Justice Against the Oppressor--What to do with Imprecatory Psalms
Sunday, December 4, 2011 at 7:06PM
Another gem of a passage from Bauckham's The Bible in Politics, offering perhaps the most satisfactory discussion of the issue of imprecatory psalms and forgiving enemies that I have yet read:
"The oppressed Christian who discovers Jesus' solidarity with him must take account of one respect in which Jesus in his suffering prayed differently from the way the psalmists prayed. Jesus prayed for his enemies' forgiveness (Luke 23:34), thus practising his own teaching (Matt. 5:44).
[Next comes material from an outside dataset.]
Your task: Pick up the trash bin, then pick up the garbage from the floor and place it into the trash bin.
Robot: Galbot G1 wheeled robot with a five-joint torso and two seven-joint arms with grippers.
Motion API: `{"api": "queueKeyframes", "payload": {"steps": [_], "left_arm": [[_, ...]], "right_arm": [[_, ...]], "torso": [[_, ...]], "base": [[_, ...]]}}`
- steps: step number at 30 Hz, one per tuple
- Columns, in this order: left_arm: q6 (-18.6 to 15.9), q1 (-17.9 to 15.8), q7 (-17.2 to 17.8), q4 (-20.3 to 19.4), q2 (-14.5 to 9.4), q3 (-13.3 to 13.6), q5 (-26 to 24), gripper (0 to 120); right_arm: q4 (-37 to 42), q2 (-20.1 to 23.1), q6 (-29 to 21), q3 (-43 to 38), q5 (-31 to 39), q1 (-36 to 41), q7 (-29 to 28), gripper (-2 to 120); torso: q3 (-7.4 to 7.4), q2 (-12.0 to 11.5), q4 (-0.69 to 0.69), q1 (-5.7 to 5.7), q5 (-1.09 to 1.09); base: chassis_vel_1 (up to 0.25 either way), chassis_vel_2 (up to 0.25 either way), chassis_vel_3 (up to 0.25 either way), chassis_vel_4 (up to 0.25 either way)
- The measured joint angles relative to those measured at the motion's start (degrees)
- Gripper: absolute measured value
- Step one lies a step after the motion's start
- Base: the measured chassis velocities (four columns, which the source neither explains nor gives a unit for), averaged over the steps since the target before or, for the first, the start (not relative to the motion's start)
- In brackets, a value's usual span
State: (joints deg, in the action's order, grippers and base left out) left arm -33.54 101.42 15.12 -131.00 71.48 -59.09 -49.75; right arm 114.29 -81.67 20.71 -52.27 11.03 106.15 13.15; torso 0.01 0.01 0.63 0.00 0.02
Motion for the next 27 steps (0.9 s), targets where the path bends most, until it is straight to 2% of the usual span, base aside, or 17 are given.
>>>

The psalmists never did this: their attitude to their enemies is consistently unforgiving. They pray for God's judgement on their enemies (Ps. 10:2b, 15), sometimes in the form of solemn and extensive curses (Ps. 69:22-8; 109:6-20). But such prayers are not unknown in the New Testament (Rev. 6:10). They need to be accorded a kind of provisional validity, which does not excuse any Christian from the duty of forgiving enemies, but does help us to understand what is really involved in forgiveness. Jesus' demand for forgiveness of enemies does not, we might say, simply revoke these prayers, but takes a step further beyond them. We have to appreciate what is valid about them before we can rightly take, as followers of Jesus must take, that further step.